Requirement: Down to the last character, repeat the data that follows.

Data shown:
>>>>>
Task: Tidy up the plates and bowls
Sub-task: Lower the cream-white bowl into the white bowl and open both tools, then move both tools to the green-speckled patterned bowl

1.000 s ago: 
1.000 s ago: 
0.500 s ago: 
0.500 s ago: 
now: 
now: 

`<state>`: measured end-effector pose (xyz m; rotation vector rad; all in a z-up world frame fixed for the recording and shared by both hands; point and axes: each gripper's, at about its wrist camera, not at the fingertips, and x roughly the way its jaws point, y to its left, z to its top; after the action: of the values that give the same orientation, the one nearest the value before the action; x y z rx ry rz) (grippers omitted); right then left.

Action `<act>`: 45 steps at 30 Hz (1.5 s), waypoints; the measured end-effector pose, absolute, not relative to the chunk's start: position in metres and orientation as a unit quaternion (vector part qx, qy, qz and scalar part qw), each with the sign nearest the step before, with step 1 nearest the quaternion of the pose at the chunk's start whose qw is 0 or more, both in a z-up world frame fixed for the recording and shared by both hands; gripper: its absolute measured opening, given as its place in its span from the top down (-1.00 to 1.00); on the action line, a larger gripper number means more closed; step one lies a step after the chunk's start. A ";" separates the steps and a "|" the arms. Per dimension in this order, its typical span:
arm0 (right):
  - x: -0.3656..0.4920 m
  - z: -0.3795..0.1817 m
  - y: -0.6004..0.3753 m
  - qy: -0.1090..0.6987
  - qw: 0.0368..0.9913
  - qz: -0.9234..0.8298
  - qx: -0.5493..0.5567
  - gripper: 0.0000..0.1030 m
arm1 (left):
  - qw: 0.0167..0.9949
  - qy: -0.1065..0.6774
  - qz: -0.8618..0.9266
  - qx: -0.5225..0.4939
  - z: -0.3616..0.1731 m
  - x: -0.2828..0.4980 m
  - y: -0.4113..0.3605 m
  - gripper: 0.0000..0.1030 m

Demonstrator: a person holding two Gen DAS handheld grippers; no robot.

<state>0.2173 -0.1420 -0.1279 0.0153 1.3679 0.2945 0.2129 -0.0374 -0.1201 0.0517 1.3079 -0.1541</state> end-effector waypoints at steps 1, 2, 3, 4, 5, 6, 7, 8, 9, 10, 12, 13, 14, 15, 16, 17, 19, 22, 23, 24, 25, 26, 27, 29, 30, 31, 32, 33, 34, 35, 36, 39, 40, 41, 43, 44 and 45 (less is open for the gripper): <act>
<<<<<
Exercise result:
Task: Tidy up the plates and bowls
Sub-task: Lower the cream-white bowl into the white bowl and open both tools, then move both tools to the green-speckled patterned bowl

1.000 s ago: 
1.000 s ago: 
0.500 s ago: 
0.500 s ago: 
now: 
now: 

`<state>`: measured end-effector pose (xyz m; rotation vector rad; all in a z-up world frame fixed for the recording and shared by both hands; point and axes: each gripper's, at about its wrist camera, not at the fingertips, and x roughly the way its jaws point, y to its left, z to its top; after the action: of the values that give the same orientation, the one nearest the value before the action; x y z rx ry rz) (grippers omitted); right then left.

Action `<act>`: 45 steps at 30 Hz (1.5 s), waypoints; the measured end-effector pose, absolute, not relative to the chunk's start: position in metres and orientation as a unit quaternion (vector part qx, qy, qz and scalar part qw), each with the sign nearest the step before, with step 1 nearest the quaternion of the pose at the chunk's start whose qw is 0 or more, both in a z-up world frame fixed for the recording and shared by both hands; gripper: its absolute measured opening, given as its place in its span from the top down (-1.00 to 1.00); on the action line, a larger gripper number means more closed; step one lies a step after the chunk's start. A ";" separates the steps and a "|" the arms. Per dimension in this order, its typical span:
arm0 (right):
  - x: -0.3656..0.4920 m
  - z: -0.3795..0.1817 m
  - y: -0.6004..0.3753 m
  - qy: -0.1090..0.6987
  - qw: 0.0368..0.9913
  - qz: -0.9234..0.8298
  - qx: -0.5493..0.5567
  - gripper: 0.0000..0.1030 m
arm1 (left):
  - qw: 0.0167..0.9949
  - qy: -0.1065..0.6774
  - qz: -0.8618..0.9266
  - qx: -0.5225..0.4939
  - z: -0.3616..0.1731 m
  - x: -0.2828..0.4980 m
  - y: -0.4113..0.3605 m
  - gripper: 0.0000..0.1030 m

Demonstrator: a person holding two Gen DAS handheld grippers; no robot.

<state>0.2173 -0.1420 -0.1279 0.0153 1.3679 0.2945 0.2129 -0.0374 -0.1201 0.0517 1.3079 -0.1541</state> end-effector waypoints at steps 1, 2, 3, 4, 5, 6, 7, 8, 9, 10, 12, 13, 14, 15, 16, 17, 19, 22, 23, 24, 25, 26, 27, 29, 30, 31, 32, 33, 34, 35, 36, 39, 40, 41, 43, 44 and 45 (less is open for the gripper): <act>

Nothing remains to add to the output.